Uses the internal R-tree spatial index -- O(log n) lookup regardless of graph size.
Returns None if the graph is empty.
Example
osm_id, node_lat, node_lon = graph.nearest_node(48.137144, 11.575399)
print(f"Snapped to OSM node {osm_id} at ({node_lat:.6f}, {node_lon:.6f})")
Isochrones¶
isochrone¶
graph.isochrone(
origin: tuple[float, float],
minutes: list[float],
max_snap_m: float | None = 100.0,
) -> list[IsochroneResult]
Compute isochrones from an origin using the travel times of this graph's network type.
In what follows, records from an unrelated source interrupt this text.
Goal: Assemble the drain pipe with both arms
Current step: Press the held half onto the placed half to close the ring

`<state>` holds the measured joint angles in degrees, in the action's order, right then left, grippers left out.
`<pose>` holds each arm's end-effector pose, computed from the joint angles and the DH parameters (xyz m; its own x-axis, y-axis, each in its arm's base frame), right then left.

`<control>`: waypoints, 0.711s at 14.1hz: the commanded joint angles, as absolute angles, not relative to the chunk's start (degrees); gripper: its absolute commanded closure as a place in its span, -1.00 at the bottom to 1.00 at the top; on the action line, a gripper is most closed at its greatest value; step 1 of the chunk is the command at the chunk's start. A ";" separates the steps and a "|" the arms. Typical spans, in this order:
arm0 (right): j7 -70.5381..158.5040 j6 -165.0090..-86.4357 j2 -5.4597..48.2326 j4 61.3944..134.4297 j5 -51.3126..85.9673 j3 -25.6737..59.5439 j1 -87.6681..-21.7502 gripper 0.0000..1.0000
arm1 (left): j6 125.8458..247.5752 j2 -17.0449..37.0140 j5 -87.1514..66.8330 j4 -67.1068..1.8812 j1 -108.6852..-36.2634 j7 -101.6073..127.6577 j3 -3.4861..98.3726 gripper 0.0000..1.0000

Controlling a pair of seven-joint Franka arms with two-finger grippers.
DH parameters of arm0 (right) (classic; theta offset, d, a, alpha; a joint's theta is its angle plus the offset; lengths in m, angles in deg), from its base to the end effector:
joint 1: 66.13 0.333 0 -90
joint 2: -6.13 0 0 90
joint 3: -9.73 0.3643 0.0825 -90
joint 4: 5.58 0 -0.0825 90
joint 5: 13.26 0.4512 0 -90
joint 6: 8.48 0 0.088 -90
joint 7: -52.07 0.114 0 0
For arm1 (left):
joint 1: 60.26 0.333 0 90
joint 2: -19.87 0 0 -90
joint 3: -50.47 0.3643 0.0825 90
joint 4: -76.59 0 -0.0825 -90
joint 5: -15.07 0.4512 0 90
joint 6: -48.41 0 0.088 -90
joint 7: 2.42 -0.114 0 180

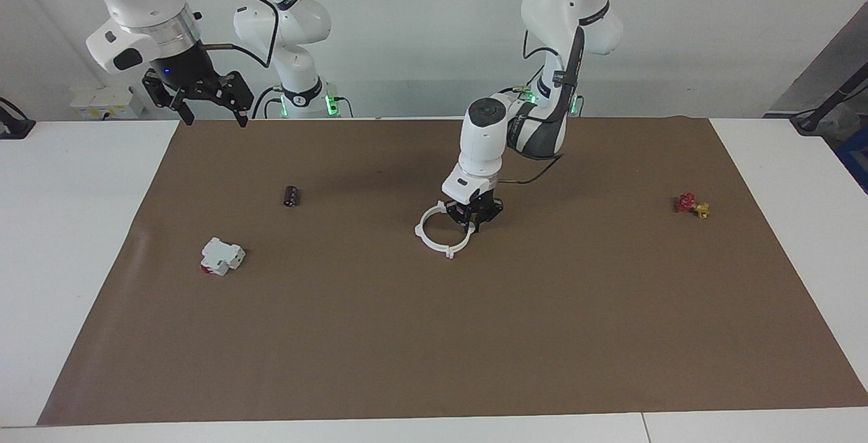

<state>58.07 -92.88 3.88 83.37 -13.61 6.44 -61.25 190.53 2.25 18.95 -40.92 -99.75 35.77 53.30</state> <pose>0.5970 0.0150 0.6911 0.9962 -0.0774 -0.0396 -0.0771 -0.9970 0.0080 0.5345 -0.3989 0.2915 0.9908 -0.0255 0.1330 -0.0291 -0.9993 0.0249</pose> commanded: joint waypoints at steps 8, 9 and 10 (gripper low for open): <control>56.38 -92.76 3.14 83.90 -12.56 6.66 -61.83 -1.00 | 192.20 2.91 19.99 -43.74 -101.04 38.10 53.90 0.38; 56.38 -92.76 3.14 83.90 -12.56 6.66 -61.83 -1.00 | 192.20 2.91 19.99 -43.74 -101.04 37.84 53.90 -0.31; 56.38 -92.76 3.14 83.98 -12.56 6.66 -61.83 -1.00 | 192.20 2.91 19.99 -43.74 -100.95 37.66 53.90 -0.77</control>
<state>58.07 -92.88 3.88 83.37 -13.61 6.44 -61.25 190.55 2.19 18.94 -41.57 -99.82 36.45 53.14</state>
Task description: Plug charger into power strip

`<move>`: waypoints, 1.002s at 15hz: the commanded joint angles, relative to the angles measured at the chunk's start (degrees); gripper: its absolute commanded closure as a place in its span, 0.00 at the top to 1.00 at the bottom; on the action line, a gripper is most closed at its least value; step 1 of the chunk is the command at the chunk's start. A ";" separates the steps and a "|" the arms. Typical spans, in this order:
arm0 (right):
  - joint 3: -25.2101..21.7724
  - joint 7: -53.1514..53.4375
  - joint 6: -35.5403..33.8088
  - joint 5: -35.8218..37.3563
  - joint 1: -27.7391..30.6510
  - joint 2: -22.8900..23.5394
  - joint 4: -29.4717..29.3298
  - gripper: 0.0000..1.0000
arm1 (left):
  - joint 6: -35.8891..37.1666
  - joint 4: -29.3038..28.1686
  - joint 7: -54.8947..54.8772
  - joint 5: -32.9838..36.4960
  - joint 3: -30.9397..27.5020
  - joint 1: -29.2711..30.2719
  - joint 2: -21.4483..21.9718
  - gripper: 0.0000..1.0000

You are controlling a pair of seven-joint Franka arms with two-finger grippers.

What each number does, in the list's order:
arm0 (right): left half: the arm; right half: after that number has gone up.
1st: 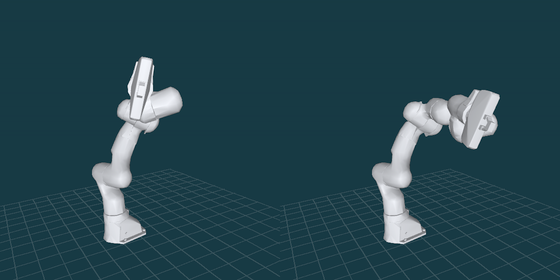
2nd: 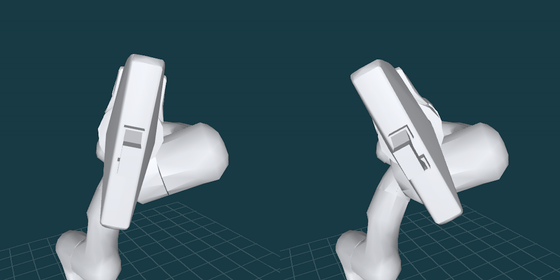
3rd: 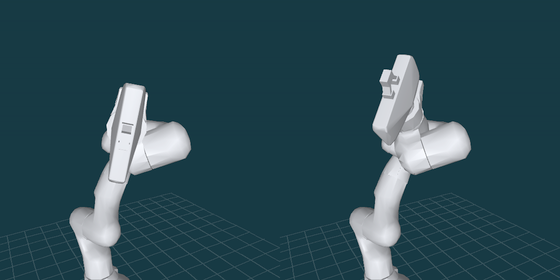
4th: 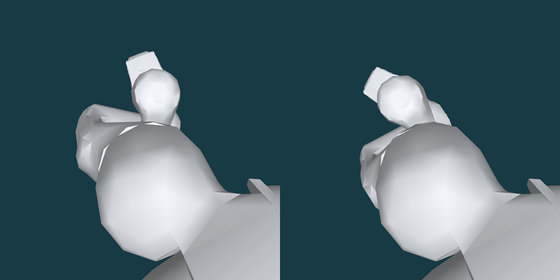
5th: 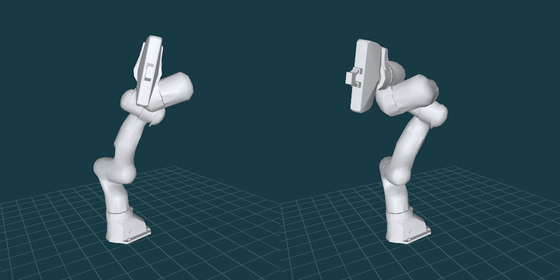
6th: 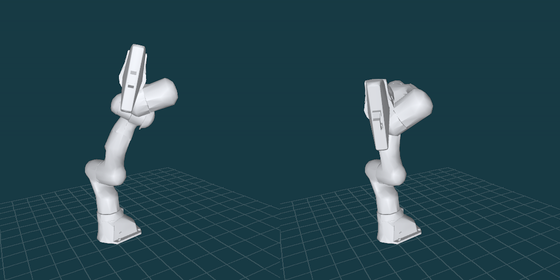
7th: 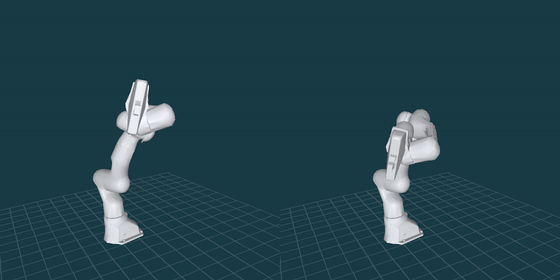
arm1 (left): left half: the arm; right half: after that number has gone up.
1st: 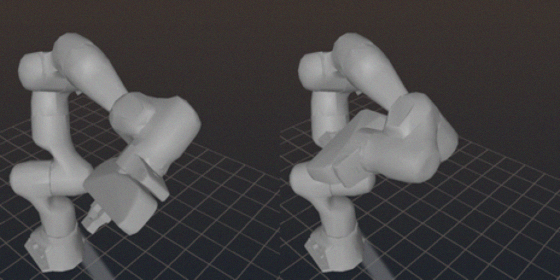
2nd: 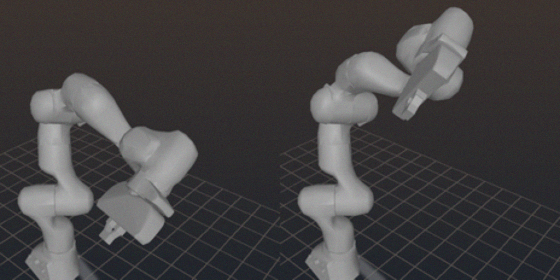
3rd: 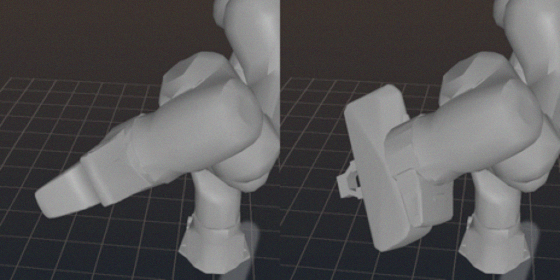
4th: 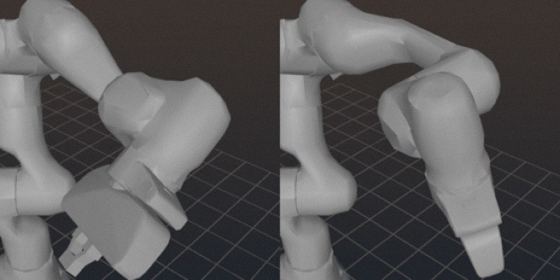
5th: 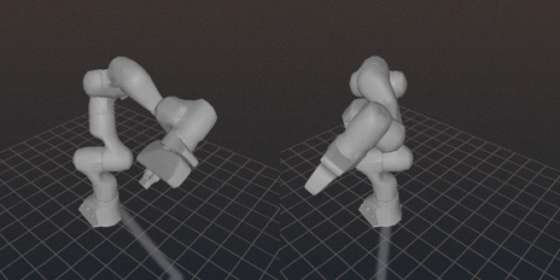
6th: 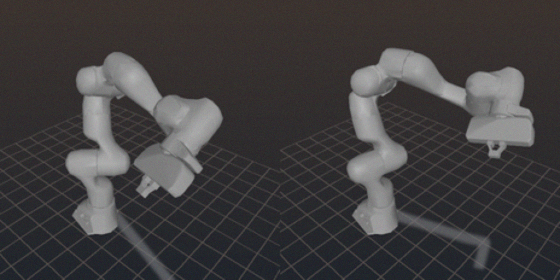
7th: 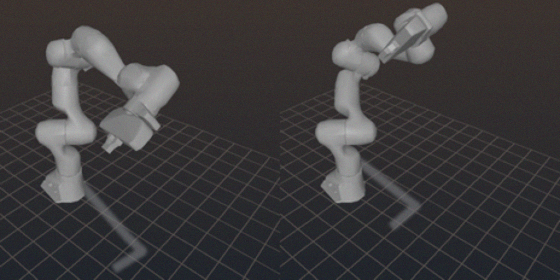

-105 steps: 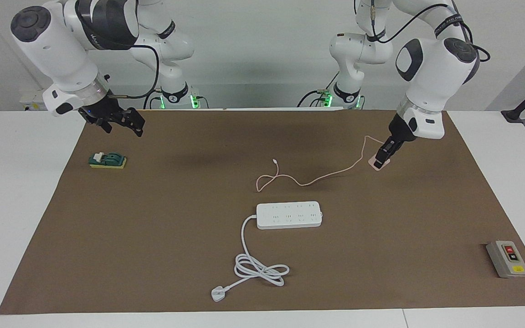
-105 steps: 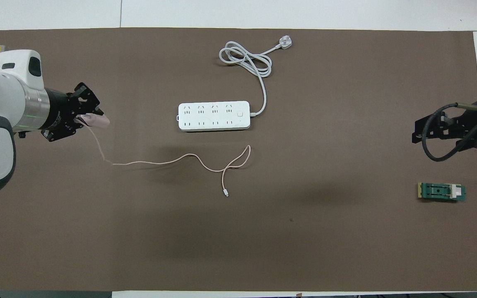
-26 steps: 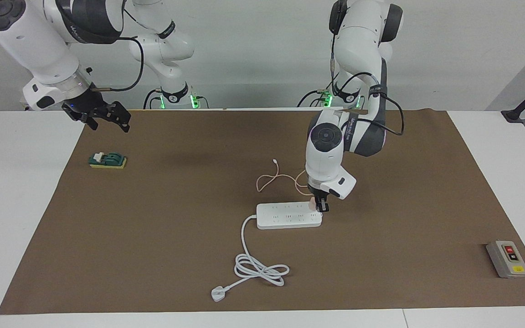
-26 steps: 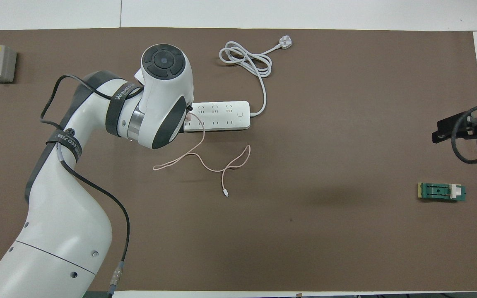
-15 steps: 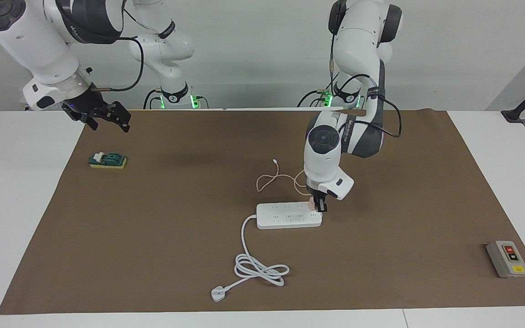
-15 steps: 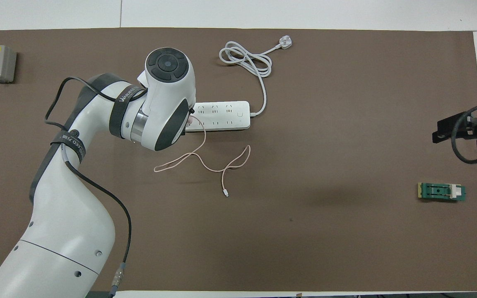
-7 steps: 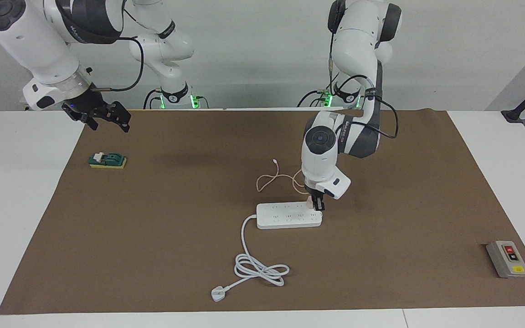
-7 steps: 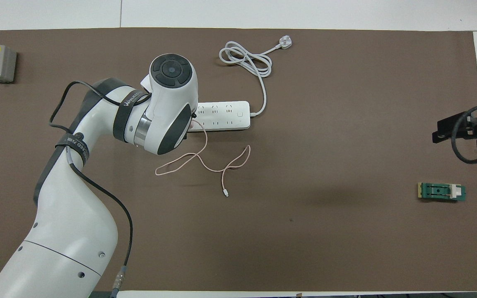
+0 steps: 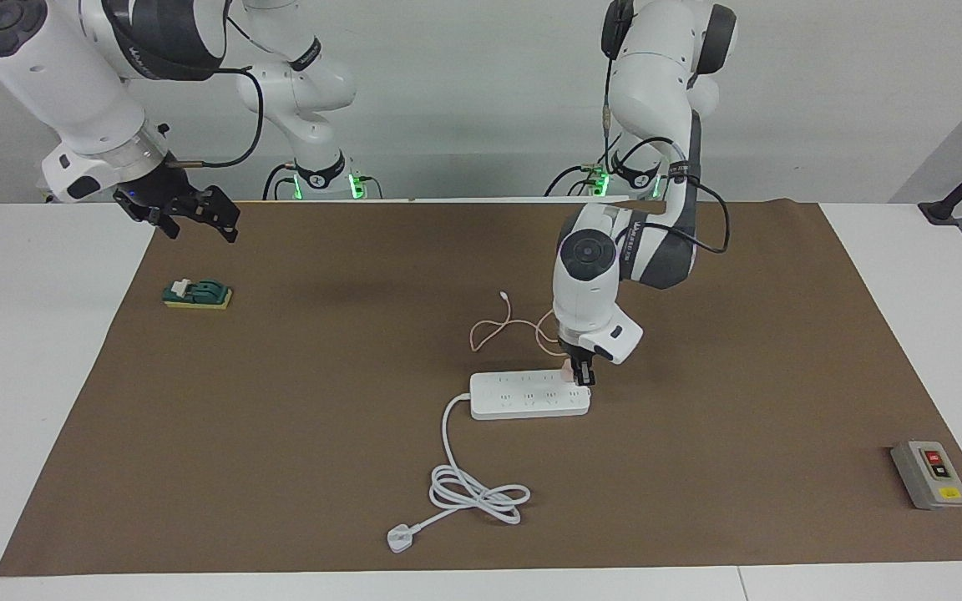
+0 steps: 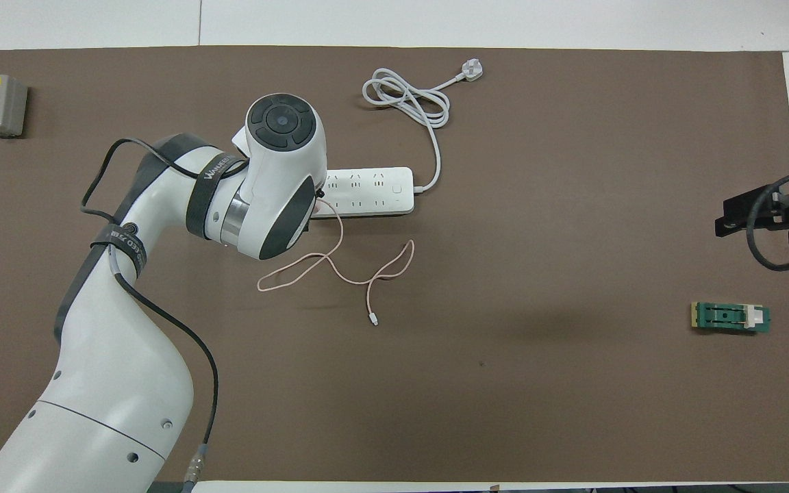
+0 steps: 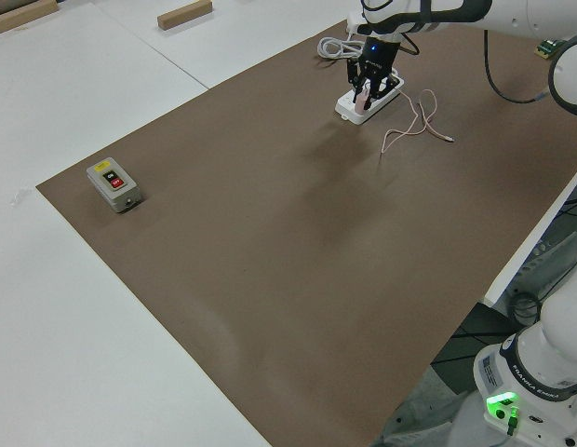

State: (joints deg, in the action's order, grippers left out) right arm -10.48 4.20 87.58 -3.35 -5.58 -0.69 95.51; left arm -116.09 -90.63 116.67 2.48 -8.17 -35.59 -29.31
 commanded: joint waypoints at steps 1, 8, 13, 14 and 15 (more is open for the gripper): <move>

One Dijkstra pass is run from the nearest graph node; one triangulated contour polygon is computed per time limit.
Parameters
| Parameter | Type | Default | Description |
|---|---|---|---|
origin |
tuple[float, float] |
- | (lat, lon) origin |
minutes |
list[float] |
- | Travel-time thresholds in minutes |
max_snap_m |
float or None |
100.0 |
Reject the query if the origin snaps farther than this many meters from the graph; pass None to allow unlimited snapping |
Returns list[IsochroneResult] - one structured polygon result per time
limit, in the same order as minutes. Use .to_geojson() for mapping tools.
Example
isos = graph.isochrone((48.137144, 11.575399), minutes=[5, 10, 15, 20])
first_geojson = isos[0].to_geojson()
Routing¶
route¶
graph.route(
origin: tuple[float, float],
destination: tuple[float, float],
max_snap_m: float | None = 100.0,
) -> RouteResult
Find the fastest route between two coordinates using A*.
The network type (drive/walk/bike) is inherited from the SpatialGraph.
Coordinates snap to the nearest graph node. Pass max_snap_m to reject routes
whose origin or destination is too far from the road network.
Parameters
| Parameter | Type | Description |
|---|---|---|
origin |
tuple[float, float] |
(lat, lon) origin |
destination |
tuple[float, float] |
(lat, lon) destination |
max_snap_m |
float or None |
Maximum snap distance for both endpoints; defaults to 100.0, pass None to allow unlimited snapping |
Returns RouteResult with properties:
| Property | Type | Description |
|---|---|---|
distance_m |
float |
Total route distance in meters |
duration_s |
float |
Total travel time in seconds |
cumulative_times_s |
list[float] |
Elapsed travel time at each waypoint |
origin_snap |
SnapResult |
Snap diagnostics for the origin |
destination_snap |
SnapResult |
Snap diagnostics for the destination |
Example
route = graph.route((48.137144, 11.575399), (48.154560, 11.530840))
print(f"Distance: {route.distance_m:.0f} m")
print(f"Duration: {route.duration_s / 60:.1f} min")
print(f"Waypoints: {len(route.coordinates)}")
route_geojson = route.to_geojson()
Reachability¶
reachable¶
graph.reachable(
origin: tuple[float, float],
minutes: float,
max_snap_m: float | None = 100.0,
) -> ReachableGraph
Return a travel-time-labeled view of the graph reachable from an origin.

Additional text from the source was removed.